Designing for Scale
Reflections on rolling out reading improvement in Kenya and Liberia
Since 2008, the Ministries of Education in Liberia and Kenya have undertaken transitions from small-scale pilot programs to improve reading outcomes among primary learners to the large-scale implementation of reading interventions. The effects of the pilots on learning outcomes were significant, but questions remained regarding whether such large gains could be sustained at scale. In this article, the authors dissect the Liberian and Kenyan experiences with implementing large-scale reading programs, documenting the critical components and conditions of the program designs that affected the likelihood of successfully transitioning from pilot to scale. They also review the design, deployment, and effectiveness of each pilot program and the scale, design, duration, enabling conditions, and initial effectiveness results of the scaled programs in each country.

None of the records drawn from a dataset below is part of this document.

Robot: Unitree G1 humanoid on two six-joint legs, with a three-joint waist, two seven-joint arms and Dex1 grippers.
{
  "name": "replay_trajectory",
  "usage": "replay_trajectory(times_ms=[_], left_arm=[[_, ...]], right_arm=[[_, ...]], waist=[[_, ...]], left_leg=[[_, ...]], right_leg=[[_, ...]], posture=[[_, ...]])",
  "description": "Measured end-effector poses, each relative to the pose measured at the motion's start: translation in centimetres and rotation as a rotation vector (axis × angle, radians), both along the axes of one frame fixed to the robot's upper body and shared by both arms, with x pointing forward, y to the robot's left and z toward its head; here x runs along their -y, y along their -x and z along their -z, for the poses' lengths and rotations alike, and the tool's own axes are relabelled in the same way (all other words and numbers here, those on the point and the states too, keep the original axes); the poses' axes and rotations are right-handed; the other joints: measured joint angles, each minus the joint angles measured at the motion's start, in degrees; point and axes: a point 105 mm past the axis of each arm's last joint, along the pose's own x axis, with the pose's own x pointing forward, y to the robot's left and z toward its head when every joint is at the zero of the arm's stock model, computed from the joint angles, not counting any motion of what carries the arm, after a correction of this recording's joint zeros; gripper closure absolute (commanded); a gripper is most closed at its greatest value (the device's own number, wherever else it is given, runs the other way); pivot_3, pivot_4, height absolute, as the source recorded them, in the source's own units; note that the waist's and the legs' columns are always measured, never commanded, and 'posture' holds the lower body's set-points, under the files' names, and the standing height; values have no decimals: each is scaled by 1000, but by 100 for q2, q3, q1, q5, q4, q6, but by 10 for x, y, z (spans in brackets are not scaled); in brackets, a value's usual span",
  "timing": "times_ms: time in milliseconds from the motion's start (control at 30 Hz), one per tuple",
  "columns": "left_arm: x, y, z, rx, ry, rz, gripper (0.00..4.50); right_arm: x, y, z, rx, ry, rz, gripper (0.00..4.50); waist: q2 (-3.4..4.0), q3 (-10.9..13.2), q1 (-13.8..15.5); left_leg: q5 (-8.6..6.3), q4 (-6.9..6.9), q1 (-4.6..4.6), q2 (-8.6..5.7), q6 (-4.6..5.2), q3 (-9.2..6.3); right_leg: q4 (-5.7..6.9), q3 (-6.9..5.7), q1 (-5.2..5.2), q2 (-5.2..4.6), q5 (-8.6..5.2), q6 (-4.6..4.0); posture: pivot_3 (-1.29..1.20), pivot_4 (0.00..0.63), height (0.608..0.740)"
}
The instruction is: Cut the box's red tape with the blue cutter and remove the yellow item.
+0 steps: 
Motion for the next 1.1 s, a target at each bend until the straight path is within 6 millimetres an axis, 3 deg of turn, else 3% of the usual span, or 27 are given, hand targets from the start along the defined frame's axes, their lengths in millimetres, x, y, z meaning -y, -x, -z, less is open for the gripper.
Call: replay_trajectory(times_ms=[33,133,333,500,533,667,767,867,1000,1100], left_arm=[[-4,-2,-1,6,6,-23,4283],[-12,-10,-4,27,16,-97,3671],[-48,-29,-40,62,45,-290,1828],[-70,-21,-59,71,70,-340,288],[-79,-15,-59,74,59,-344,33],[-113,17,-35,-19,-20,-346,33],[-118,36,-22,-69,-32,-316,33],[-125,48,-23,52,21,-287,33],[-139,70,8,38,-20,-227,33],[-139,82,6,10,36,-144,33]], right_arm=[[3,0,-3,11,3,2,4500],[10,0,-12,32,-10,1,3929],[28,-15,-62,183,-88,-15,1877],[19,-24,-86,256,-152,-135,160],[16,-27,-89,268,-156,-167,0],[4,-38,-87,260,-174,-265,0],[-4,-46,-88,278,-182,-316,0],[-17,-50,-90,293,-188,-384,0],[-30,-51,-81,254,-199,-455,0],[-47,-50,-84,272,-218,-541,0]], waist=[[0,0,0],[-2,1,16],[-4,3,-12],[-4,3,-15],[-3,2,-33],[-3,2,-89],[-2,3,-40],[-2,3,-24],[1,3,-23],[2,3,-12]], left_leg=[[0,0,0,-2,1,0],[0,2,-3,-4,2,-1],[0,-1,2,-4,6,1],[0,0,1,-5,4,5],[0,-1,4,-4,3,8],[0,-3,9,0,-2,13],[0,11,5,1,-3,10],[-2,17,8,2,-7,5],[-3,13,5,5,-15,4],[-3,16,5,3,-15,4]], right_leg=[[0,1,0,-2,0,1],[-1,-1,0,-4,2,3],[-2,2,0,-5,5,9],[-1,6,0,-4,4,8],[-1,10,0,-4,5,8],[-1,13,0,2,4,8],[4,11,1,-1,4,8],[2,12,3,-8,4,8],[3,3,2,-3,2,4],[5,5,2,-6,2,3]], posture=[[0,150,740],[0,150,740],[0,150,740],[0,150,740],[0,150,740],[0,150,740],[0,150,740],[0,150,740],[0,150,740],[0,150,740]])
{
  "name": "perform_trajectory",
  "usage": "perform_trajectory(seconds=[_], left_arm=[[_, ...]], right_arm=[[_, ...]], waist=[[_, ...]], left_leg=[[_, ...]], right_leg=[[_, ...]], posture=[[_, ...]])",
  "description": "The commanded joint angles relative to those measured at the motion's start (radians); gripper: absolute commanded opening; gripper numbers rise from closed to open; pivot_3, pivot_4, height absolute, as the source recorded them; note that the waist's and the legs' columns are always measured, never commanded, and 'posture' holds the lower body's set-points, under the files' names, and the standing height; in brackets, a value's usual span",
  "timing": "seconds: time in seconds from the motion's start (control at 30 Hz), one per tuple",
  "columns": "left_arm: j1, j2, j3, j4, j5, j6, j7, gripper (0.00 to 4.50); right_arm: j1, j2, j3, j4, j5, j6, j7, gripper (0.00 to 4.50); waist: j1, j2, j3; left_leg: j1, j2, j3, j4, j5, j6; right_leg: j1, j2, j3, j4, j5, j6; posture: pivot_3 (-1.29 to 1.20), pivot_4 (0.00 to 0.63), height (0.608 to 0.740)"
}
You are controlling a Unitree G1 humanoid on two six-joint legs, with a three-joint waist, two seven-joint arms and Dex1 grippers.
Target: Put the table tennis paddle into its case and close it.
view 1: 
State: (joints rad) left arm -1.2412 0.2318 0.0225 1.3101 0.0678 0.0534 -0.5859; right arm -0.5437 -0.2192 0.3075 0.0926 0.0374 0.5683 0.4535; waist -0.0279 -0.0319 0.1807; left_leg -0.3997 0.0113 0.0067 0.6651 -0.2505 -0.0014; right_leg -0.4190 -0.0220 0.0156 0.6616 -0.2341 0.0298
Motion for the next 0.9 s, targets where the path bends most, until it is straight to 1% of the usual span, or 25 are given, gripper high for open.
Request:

The implications of these results for the design of both pilot and large-scale reading programs are discussed in light of the experiences of both the Liberian and Kenyan programs. [Published in a special issue, Progress toward a literate world: Early reading interventions in low-income countries] Given the limited rigorous research in the area of improving literacy outcomes in southern contexts and the small subset of research in this area that attempts to make causal inferences regarding the effects of programs on student outcomes, both the EGRA Plus and PRIMR programs were designed using random selection and assignment methods at the zonal and school-cluster levels. In addition to randomization, the designs were structured to use a differences-in-differences (DiD) identification strategy.